Insbesondere die Tore zum 0:2 und 0:3 zeigten: Eigentlich hätte der FC diese Tore nie kassieren dürfen. Selbst die Ausgangsfehler von Martel (0:2) und Skhiri mit Hector zum Ballverlust (0:3) hätten nicht fatal sein müssen. Das Problem: Die Kölner verloren ohne Grund die Ordnung und die Zuteilung – und das, obwohl man in diesen Situationen mindestens in Gleichzahl oder gar in Überzahl war.
Balljagd ja, aber die Ordnung muss bleiben
Baumgart muss seine Spieler also im wahrsten Sinne wieder zur Ordnung rufen, zum Positions- und gegnerorientierten Spiel. In Mainz folgten die Geißböcke viel zu häufig stur dem Ball, statt sich auch am Gegner und den eigenen Nebenmännern auszurichten. Balljagd – diesen Wert hat Baumgart seinen Spielern eingetrichtert. Doch wer dabei die Ordnung verliert, hat es auch in Gleichzahl schwer.
Am Donnerstag beim 1. FC Slovacko in der Conference League soll dies wieder besser werden. Das Hinspiel gewannen die Geißböcke nach einer Schwächephase mit 4:2 (1:0). Der FC will im Rückspiel mit einem Sieg die Chancen auf das Weiterkommen in die K.o.-Phase wahren.
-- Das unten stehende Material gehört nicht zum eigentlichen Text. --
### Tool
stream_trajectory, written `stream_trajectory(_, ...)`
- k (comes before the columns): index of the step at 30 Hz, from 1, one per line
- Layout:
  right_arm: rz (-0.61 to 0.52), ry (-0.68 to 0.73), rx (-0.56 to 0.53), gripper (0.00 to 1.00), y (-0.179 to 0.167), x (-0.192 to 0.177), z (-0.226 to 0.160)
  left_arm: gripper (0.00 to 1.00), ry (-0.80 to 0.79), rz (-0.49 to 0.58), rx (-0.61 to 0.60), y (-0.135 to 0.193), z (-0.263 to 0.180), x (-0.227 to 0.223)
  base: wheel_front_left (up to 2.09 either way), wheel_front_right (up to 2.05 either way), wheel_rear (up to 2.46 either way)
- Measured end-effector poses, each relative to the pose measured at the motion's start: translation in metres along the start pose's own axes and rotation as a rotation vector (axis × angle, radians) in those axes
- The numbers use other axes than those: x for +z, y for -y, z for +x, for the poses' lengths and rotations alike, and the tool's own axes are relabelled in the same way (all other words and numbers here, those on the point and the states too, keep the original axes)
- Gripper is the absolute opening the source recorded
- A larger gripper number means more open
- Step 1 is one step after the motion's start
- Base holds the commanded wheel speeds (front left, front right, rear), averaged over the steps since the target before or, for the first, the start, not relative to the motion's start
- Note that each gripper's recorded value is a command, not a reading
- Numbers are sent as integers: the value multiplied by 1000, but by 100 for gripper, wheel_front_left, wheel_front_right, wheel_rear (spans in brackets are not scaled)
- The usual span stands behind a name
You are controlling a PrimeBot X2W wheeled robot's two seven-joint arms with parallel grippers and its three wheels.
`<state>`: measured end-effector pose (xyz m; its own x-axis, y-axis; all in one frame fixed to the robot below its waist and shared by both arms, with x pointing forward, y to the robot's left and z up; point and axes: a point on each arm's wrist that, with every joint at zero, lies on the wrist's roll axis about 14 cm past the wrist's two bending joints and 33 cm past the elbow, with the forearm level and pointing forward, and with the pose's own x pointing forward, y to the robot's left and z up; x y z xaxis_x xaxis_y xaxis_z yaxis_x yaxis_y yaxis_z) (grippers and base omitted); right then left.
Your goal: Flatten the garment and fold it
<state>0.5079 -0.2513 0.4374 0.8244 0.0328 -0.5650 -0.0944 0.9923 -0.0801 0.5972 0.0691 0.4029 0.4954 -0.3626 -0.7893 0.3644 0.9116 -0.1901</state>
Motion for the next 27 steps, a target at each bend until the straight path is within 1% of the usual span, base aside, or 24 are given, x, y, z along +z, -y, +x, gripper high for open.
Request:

Wen Baumgart dafür aufbieten wird, ist noch offen. “Nicht mal der Trainer weiß Bescheid”, sagte Baumgart am Dienstag schmunzelnd. Am Donnerstagabend um 17.45 Uhr (Anpfiff um 18.45 Uhr) wird Klarheit herrschen – und in den anschließenden 90 Minuten, ob die Analyse ihre Wirkung erzielt hat.